• [What is required]: Down to the final line, write out the data below exactly.
[Start of Attachment]
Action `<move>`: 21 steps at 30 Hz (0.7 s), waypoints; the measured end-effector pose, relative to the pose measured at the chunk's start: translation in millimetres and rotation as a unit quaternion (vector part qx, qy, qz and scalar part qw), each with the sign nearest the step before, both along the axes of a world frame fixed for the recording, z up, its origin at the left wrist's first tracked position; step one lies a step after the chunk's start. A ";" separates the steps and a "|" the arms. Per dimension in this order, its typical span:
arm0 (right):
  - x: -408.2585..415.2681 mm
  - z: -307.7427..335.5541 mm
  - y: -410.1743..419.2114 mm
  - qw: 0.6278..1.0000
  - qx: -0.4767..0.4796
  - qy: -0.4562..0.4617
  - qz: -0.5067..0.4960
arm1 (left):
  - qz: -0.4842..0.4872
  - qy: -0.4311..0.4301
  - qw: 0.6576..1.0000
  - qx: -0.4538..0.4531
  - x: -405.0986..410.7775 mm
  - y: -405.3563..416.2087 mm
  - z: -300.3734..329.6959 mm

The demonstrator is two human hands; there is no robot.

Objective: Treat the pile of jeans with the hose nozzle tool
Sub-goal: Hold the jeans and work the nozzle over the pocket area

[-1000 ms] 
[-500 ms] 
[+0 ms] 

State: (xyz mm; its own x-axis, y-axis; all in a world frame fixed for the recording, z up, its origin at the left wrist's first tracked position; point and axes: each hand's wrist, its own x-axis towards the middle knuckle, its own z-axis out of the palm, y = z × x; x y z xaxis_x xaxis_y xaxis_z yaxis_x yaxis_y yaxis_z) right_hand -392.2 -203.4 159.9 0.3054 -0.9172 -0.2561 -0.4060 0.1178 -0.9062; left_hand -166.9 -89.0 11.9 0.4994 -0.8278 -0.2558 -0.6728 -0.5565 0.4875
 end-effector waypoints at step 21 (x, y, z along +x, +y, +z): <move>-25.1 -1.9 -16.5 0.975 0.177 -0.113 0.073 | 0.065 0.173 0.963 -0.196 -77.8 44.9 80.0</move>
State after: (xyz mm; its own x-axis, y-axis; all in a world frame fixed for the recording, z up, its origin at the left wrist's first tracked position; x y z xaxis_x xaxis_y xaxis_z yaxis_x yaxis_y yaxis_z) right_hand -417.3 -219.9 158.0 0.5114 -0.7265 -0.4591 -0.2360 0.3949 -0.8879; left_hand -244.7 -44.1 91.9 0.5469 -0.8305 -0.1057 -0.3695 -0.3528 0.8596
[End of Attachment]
• [Finished exercise]:
Action `<move>`: 21 steps at 30 Hz (0.7 s), waypoints; the measured end-effector pose, relative to the pose measured at the chunk's start: translation in millimetres and rotation as a unit quaternion (vector part qx, qy, qz and scalar part qw), each with the sign nearest the step before, both along the axes of a world frame fixed for the recording, z up, its origin at the left wrist's first tracked position; step one lies a step after the chunk's start. A ";" separates the steps and a "|" the arms. Per dimension in this order, its typical span:
arm0 (right):
  - x: -408.2585..415.2681 mm
  - z: -307.7427..335.5541 mm
  - y: -410.1743..419.2114 mm
  - qw: 0.6278..1.0000
  - qx: -0.4767..0.4796
  - qy: -0.4562..0.4617
  - qz: -0.5067..0.4960
arm1 (left):
  - qz: -0.4842..0.4872
  - qy: -0.4311..0.4301
  - qw: 0.6576..1.0000
  - qx: -0.4538..0.4531
  - x: -405.0986..410.7775 mm
  - y: -405.3563..416.2087 mm
  - z: -300.3734..329.6959 mm

The demonstrator is two human hands; there is no robot.

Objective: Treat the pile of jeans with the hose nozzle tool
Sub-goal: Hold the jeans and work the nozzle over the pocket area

[-1000 ms] 
[-500 ms] 
[+0 ms] 

State: (xyz mm; its own x-axis, y-axis; all in a world frame fixed for the recording, z up, its origin at the left wrist's first tracked position; point and axes: each hand's wrist, its own x-axis towards the middle knuckle, its own z-axis out of the palm, y = z × x; x y z xaxis_x xaxis_y xaxis_z yaxis_x yaxis_y yaxis_z) right_hand -392.2 -203.4 159.9 0.3054 -0.9172 -0.2561 -0.4060 0.1178 -0.9062; left_hand -166.9 -89.0 11.9 0.4994 -0.8278 -0.2558 -0.6728 -0.5565 0.4875
 end-effector waypoints at step 21 (x, y, z along +x, +y, +z): <move>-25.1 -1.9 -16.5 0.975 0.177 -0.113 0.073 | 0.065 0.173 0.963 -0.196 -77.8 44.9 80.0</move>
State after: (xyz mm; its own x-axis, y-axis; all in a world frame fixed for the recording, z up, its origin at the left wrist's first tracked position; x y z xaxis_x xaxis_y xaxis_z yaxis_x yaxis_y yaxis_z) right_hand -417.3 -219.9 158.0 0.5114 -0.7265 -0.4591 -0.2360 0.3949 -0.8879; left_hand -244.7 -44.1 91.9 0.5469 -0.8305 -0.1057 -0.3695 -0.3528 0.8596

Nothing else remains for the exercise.